An Economy where People Matter
From Antonio G Tonin, East London
Your editorial “An economic revolution?” (July 15) was very thought-provoking, and is asking for a radically serious and different form of economics from what prevails today.

“In blunt language Richard Layard says the human race has lost the plot” (CNS photo/Carlo Allegri, Reuters)
I think Pope Francis describes this very comprehensively and clearly in Laudato Si’, and he is echoing what the economist EF Schumacher said 50 years ago: that the study of economics should be as if people mattered.
At about the same time, the Club of Rome, under the leadership of its founder, Aurelio Peccei, was already promoting the thinking along similar lines of sharing the limited world resources more equitably across all nations.
This was again brought to the fore in 2007 by Richard Layard in his book on happiness, where he basically says people today are no happier now than they were 50 years ago, notwithstanding all the technological and scientific advances that have taken place.
In blunt language Layard says the human race has lost the plot. It has lost the reason for being on this earth, and it is time to look inward into one’s own soul to find the real reason.

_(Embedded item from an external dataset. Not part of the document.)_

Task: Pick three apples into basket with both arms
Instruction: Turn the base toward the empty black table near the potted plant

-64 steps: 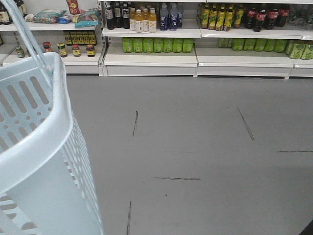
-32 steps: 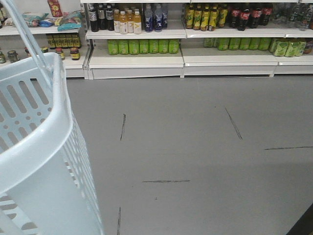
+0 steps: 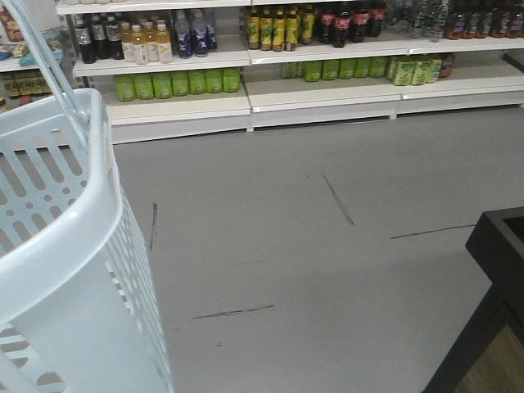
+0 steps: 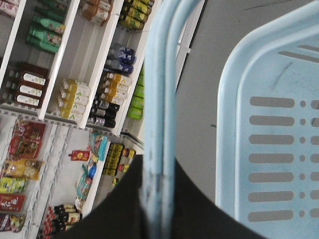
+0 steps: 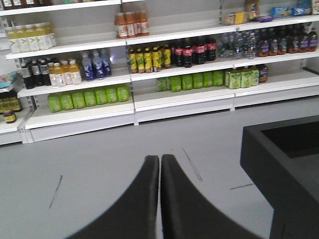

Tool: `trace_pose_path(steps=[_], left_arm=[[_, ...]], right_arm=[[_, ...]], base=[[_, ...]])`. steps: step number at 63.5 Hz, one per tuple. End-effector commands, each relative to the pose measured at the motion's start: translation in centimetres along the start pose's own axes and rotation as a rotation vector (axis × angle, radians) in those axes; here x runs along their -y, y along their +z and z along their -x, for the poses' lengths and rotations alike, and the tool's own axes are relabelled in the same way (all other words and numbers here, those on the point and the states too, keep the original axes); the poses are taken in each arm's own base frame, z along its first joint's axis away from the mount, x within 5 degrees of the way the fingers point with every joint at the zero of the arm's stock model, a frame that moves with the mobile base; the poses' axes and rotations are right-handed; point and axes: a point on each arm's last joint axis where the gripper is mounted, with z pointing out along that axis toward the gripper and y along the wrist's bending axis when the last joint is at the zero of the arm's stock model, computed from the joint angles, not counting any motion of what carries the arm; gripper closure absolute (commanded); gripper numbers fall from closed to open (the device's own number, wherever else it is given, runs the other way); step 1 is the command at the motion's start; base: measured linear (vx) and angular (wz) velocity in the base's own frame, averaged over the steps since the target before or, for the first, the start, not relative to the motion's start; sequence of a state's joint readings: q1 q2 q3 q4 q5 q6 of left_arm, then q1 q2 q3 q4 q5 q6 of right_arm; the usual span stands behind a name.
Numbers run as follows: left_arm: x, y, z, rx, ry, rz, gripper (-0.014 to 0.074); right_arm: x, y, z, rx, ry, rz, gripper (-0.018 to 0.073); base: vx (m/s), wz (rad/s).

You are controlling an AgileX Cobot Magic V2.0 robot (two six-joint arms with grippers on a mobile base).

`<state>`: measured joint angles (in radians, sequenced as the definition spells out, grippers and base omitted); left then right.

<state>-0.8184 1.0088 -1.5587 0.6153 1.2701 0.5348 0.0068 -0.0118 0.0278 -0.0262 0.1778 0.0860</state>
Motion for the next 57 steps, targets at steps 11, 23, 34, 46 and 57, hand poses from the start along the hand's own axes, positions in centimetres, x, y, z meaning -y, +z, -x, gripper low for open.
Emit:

He suggests that the meditation practices of all the great religions of the world would be a good place to start.
One very salient point Layard also makes is that human beings are happiest when they are helping someone else.
He gives a constructive economic outline (edited here) of the way world economics could be managed in the most ethical and moral way:
- We should monitor the development of happiness as closely as we monitor the development of income.
- We should rethink our attitudes on many standard issues. On taxes, we should recognise the role they play in preserving the work-life balance. On performance-related pay, we should worry about its tendency to encourage the rat race. On mobility, we should consider its tendency to increase crime and weaken families and communities.
- We should spend more time helping the poor, especially in the third world.
- We should spend more on tackling mental illness. This is the greatest source of misery in the West. Psychiatry should be a top branch of medicine, not one of the least prestigious.
- To improve family life, we should introduce more family-friendly practices at work: more flexible hours, more parental leave and easier access to childcare.
- We should elevate the professions of teaching, nursing and policing, regarding them as the pillars of life support of the community and not just as an unfortunate necessary expense.
- We should eliminate high unemployment.
- To fight the constant escalation of wants, we should prohibit commercial advertising to children, as in Sweden. We should also cut tax allowances for pictorial advertising to adults by business.
- Finally, and perhaps most importantly, we need better education, including moral education. We should teach the principles of morality as established truths essential for a meaningful life. We should teach the systematic practice of empathy, and the desire to serve others.
I hope this will initiate further discussion among all Catholics and others, for the purposes of adding increasing, influential weight to the message of Pope Francis.